◆ Exercise
Among the lines of the data, copy those that hold "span".

--- --- ---

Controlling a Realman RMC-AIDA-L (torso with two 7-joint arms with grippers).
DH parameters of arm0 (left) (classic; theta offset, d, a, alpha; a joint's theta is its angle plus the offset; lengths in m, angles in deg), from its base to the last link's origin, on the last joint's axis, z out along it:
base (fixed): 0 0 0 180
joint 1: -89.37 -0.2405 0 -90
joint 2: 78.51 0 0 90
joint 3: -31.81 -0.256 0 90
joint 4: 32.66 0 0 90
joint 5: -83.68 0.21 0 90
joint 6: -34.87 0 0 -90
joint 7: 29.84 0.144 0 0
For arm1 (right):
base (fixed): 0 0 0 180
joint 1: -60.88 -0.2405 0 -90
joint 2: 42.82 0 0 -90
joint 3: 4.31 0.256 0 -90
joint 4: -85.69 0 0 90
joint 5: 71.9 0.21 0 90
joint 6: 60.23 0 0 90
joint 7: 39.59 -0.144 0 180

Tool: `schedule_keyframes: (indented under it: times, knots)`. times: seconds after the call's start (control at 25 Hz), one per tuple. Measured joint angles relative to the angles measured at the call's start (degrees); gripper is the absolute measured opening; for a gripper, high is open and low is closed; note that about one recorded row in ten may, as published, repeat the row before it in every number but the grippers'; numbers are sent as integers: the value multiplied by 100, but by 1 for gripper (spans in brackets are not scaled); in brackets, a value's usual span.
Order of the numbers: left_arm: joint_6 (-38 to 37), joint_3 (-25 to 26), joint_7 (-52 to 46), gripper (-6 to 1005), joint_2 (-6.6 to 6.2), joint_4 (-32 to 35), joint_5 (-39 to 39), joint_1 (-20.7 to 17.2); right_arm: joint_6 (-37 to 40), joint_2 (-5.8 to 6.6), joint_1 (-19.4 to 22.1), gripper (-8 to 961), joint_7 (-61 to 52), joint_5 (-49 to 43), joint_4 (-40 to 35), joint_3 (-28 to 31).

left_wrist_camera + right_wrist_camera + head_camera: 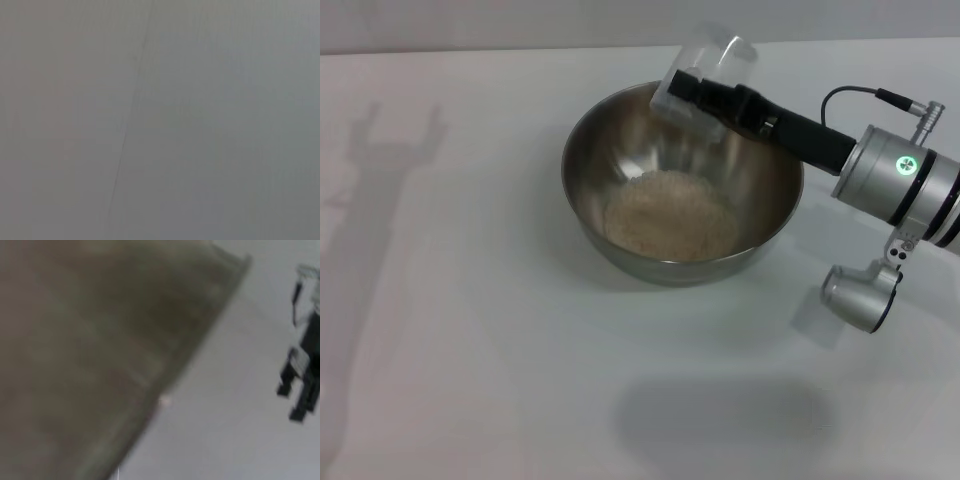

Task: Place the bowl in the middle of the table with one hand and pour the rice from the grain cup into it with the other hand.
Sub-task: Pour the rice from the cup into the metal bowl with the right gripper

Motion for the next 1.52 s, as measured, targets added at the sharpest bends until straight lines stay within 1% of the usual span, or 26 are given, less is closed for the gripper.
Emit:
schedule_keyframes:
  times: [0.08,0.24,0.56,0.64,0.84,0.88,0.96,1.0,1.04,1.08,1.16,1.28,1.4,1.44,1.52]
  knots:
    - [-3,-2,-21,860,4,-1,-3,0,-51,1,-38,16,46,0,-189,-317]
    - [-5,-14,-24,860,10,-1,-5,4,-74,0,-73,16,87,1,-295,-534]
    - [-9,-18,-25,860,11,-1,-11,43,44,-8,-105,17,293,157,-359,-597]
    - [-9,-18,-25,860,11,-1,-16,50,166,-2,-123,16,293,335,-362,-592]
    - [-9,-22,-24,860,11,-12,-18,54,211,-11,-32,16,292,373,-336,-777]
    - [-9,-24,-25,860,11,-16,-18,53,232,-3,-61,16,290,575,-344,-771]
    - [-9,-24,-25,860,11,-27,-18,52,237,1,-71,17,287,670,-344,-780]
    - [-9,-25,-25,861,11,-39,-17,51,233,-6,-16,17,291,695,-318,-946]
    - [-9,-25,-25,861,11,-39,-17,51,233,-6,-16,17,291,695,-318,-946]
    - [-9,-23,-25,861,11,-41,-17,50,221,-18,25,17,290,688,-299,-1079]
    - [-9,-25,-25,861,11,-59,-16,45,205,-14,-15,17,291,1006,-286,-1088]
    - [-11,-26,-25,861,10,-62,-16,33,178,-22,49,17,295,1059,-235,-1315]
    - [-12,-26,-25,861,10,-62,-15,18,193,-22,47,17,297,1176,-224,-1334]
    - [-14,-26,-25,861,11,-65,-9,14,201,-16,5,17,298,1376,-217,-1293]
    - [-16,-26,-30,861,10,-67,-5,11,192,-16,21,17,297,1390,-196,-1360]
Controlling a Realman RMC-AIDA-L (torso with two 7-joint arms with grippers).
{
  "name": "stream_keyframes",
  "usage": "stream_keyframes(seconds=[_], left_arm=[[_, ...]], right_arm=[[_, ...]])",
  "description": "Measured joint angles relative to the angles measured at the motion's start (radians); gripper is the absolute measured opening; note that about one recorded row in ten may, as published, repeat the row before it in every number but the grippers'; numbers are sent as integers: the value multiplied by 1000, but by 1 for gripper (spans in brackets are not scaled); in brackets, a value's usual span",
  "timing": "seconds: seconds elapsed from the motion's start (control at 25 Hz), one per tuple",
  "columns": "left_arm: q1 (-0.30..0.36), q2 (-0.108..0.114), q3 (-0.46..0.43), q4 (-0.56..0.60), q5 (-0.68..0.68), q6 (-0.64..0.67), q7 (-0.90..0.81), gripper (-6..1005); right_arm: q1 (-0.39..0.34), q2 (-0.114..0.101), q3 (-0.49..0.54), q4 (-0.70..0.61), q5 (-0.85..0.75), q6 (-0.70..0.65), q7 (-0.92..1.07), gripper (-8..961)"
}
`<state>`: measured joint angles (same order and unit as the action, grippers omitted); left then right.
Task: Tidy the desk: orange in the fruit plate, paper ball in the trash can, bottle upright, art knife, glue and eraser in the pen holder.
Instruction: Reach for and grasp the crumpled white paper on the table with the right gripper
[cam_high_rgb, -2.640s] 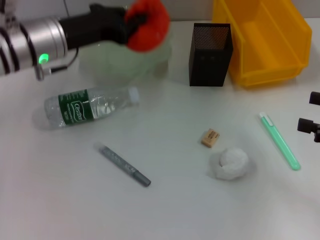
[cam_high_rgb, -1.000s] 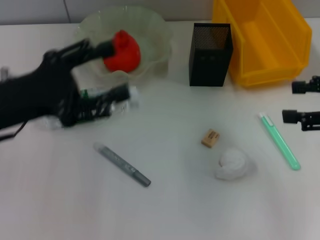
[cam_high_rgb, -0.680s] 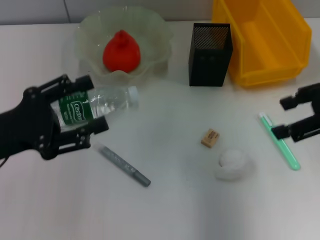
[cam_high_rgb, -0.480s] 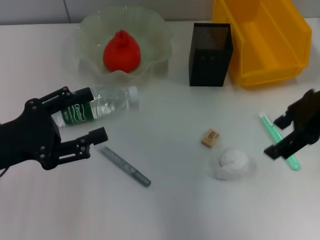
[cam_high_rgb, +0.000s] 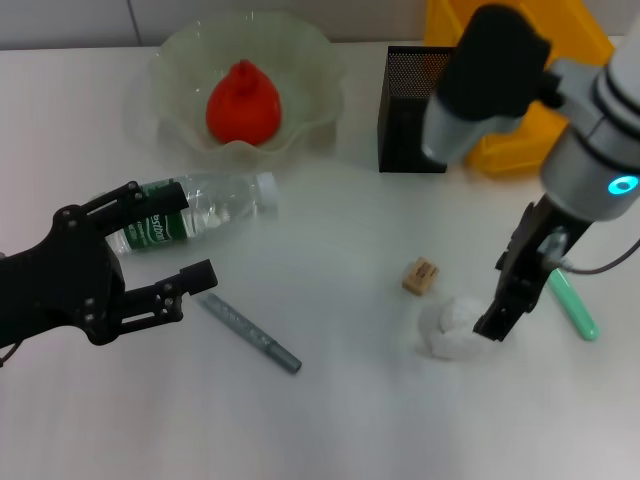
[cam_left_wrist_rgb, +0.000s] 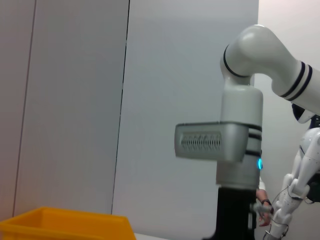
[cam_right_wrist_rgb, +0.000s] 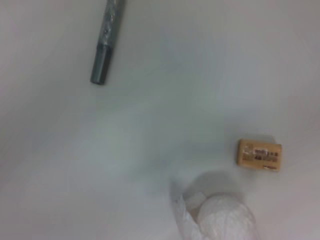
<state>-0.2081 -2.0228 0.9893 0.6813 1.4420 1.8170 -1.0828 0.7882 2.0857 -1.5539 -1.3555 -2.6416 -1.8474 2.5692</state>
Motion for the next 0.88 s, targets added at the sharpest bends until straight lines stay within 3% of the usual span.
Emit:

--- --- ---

◆ Finished task
Tool: `schedule_keyframes: (indented under it: times, knots)`. times: seconds after the call's start (control at 25 Hz), one per tuple. Measured joint angles relative to the angles measured at the call's start (degrees); gripper is the absolute measured opening; for a gripper, high is open and low is closed; note that about one recorded row in ten may, as published, repeat the row before it in every number but the grippers'; numbers are sent as integers: the value multiplied by 100, but by 1 for gripper (spans in brackets are not scaled); in brackets, a value's usual span.
Motion for the next 1.52 s, as measured, targets added at the sharpest bends until straight lines stay within 1% of the usual span, or 26 are given, less is closed for the gripper.
  "description": "Measured joint angles relative to the angles measured at the motion's start (radians); gripper is the absolute measured opening; note that about one recorded row in ten may, as published, repeat the row before it in every number but the grippers'; numbers are sent as integers: the value multiplied by 1000, but by 1 for gripper (spans in brackets are not scaled); in brackets, a value's usual span",
Motion for the next 0.88 s, targets added at the sharpest bends until straight lines stay within 3% of the usual span.

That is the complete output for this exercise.